The Transformation Agent can be used to append new properties and/or update existing properties of data, for new or existing objects in Weaviate.
This can help you to improve the quality of your objects in your Weaviate collections, ready for further use in your applications.
Architecture
The Transformation Agent is provided as a service on Weaviate Cloud.
The Transformation Agent can be called upon to perform one or more transformation operations at a time. Each operation is performed:
- On new data being imported into Weaviate, or on existing data in Weaviate.
- To create a new property, or update an existing property.
- Based on the context of one or more existing properties and a specified set of instructions.
The Transformation Agent can thus be used to enhance the data at import time, or to update properties on existing objects.
Transformation Agent: visualized workflow
Let's dive into a little more detail about the Transformation Agent, using a few example workflows:
Add new properties to data at import time
In this example, the Transformation Agent is used to add new properties to data at import time. The Transformation Agent is provided with a set of instructions for creating new properties, and the set of new objects to be added to Weaviate.
The figure below shows the workflow:
The Transformation Agent works as follows at a high level:
- The Transformation Agent works with a foundation model to create the new property, based on the instructions provided and the context of the specified existing properties (steps 1-2).
- Insert the transformed objects to Weaviate. Weaviate vectorizes the data as needed using the specified vectorizer integration. (Steps 3-5)
- Receive the job status from Weaviate, which is returned to the user (Step 6).
As a result, Weaviate is populated with transformed versions of the input data provided by the user.
Update properties on existing objects
In this example, the Transformation Agent is used to update existing properties on objects that already exist in Weaviate. The Transformation Agent is provided with a set of instructions for how to update the existing properties, and which of the existing objects to update.
The figure below shows the workflow:
The Transformation Agent works as follows at a high level:
- The Transformation Agent retrieves the existing objects from Weaviate, based on the specified criteria (steps 1-2).
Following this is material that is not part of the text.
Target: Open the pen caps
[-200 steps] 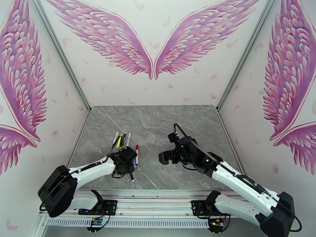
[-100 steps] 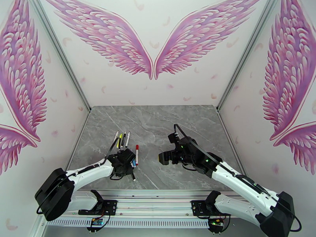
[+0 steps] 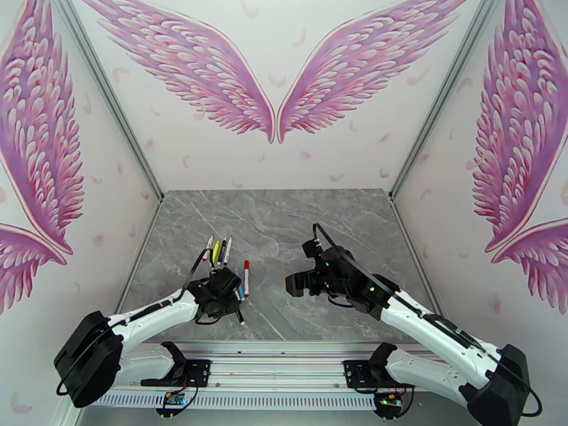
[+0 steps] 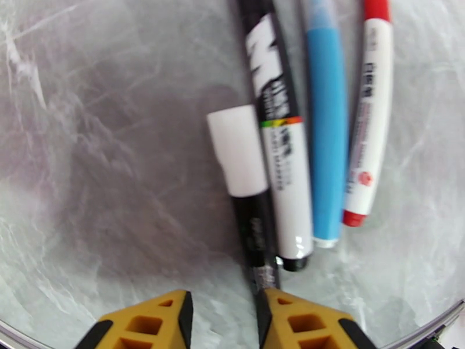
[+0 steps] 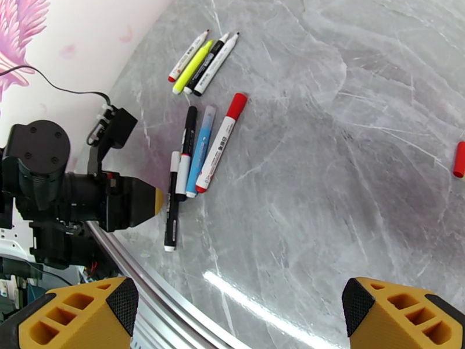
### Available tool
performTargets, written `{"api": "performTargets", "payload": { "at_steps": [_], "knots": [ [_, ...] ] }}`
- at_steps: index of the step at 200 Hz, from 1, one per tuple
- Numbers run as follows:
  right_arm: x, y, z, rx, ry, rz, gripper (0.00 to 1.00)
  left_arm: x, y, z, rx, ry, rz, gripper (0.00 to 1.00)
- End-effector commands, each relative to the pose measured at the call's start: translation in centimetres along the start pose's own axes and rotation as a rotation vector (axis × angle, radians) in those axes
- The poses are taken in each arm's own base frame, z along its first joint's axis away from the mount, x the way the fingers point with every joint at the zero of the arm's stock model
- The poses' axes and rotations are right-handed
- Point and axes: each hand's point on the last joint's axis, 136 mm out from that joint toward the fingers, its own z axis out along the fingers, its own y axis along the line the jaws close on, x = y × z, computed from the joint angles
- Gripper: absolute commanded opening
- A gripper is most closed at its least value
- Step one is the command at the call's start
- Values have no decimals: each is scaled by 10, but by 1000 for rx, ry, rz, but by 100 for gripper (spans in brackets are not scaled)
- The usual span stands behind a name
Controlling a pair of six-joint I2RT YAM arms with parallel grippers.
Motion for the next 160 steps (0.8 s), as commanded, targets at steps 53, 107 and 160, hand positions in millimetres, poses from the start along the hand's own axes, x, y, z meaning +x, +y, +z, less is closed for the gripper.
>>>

- The Transformation Agent works with a foundation model to create new versions of the property, based on the instructions provided and the context of the specified existing properties (steps 3-4).
- Update the transformed objects in Weaviate. Weaviate vectorizes the data as needed using the specified vectorizer integration. (Steps 5-7)
- Receive the job status from Weaviate, which is returned to the user (Step 8).
As a result, the specified objects in Weaviate are updated, with the new versions of the specified properties. For clarity, this would not change the number of objects in Weaviate, but would update the properties of the specified objects.
Usage
To be notified when this agent is released, sign up here for updates.
Transformation operations are asynchronous, and the Transformation Agent will return a job ID to the user. The user can then use this job ID to check the status of the job, and retrieve the results when the job is complete.
To use the Transformation Agent, you must provide the following:
- The Weaviate Cloud instance details (e.g. the
WeaviateClient
object in Python) to the Transformation Agent. - Either new objects to be added to Weaviate, or existing objects to be updated.
- A list of the transformation operations to be performed.
Prerequisites
The Transformation Agent is tightly integrated with Weaviate Cloud. As a result, the Transformation Agent is available exclusively for use with a Weaviate Cloud instance, and a supported version of the client library.
Connect to Weaviate
You must connect to the Weaviate Cloud instance to use the Transformation Agent. Connect to the Weaviate Cloud instance using the Weaviate client library.
- Python[agents]
# [🚧 UNDER CONSTRUCTION 🚧] This Weaviate Agent is not available just yet.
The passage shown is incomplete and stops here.